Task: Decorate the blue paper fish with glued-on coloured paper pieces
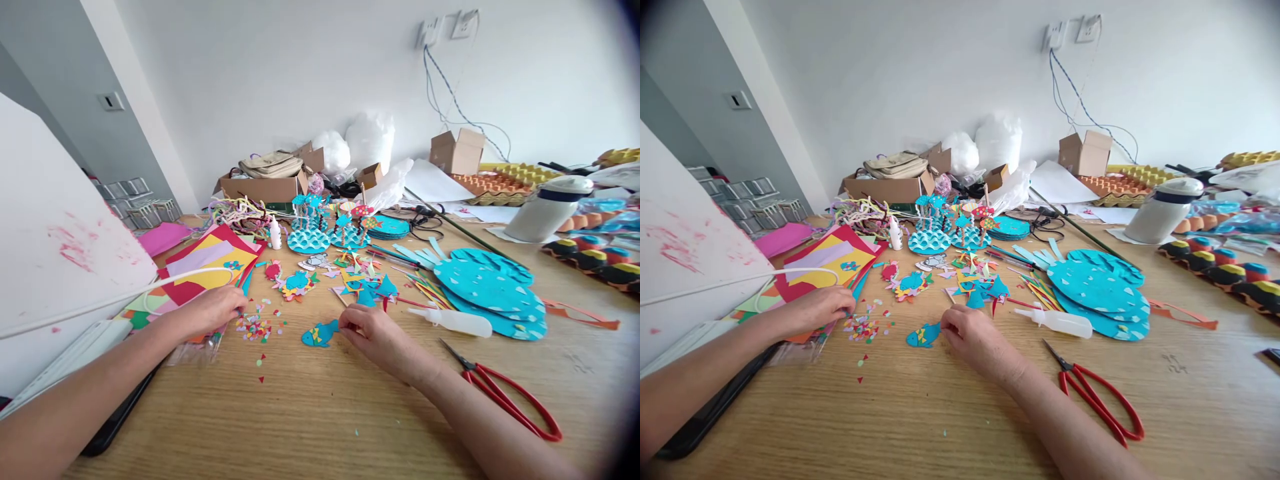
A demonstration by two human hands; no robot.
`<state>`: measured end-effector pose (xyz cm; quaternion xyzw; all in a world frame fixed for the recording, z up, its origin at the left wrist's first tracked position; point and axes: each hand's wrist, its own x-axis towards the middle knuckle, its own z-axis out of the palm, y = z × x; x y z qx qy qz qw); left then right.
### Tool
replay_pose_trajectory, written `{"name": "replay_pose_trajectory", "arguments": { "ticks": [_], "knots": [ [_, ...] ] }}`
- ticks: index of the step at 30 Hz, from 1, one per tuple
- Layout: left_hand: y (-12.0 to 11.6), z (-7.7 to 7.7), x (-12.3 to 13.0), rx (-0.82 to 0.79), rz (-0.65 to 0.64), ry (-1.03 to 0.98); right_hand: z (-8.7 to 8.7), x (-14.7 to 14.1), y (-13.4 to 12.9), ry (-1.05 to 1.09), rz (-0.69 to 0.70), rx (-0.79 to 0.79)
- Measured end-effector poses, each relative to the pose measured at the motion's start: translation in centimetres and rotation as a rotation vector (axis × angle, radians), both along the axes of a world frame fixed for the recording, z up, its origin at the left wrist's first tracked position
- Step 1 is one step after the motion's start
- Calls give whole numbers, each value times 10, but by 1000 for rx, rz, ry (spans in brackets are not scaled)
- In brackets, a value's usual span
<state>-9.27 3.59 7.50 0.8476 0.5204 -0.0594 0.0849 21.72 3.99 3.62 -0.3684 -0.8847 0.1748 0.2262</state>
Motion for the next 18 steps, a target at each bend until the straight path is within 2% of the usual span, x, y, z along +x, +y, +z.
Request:
{"name": "replay_pose_trajectory", "arguments": {
  "ticks": [9,18],
  "knots": [
    [-9,-16,-8,54,16,74,2,-1,-1,-9,-3,-12],
    [-9,-19,-8,51,31,41,0,-1,0,0,3,13]
  ]
}}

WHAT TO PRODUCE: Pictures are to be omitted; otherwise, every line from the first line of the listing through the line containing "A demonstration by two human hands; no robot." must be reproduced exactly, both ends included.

EXPECTED ANSWER:
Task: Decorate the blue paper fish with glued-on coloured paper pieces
A demonstration by two human hands; no robot.

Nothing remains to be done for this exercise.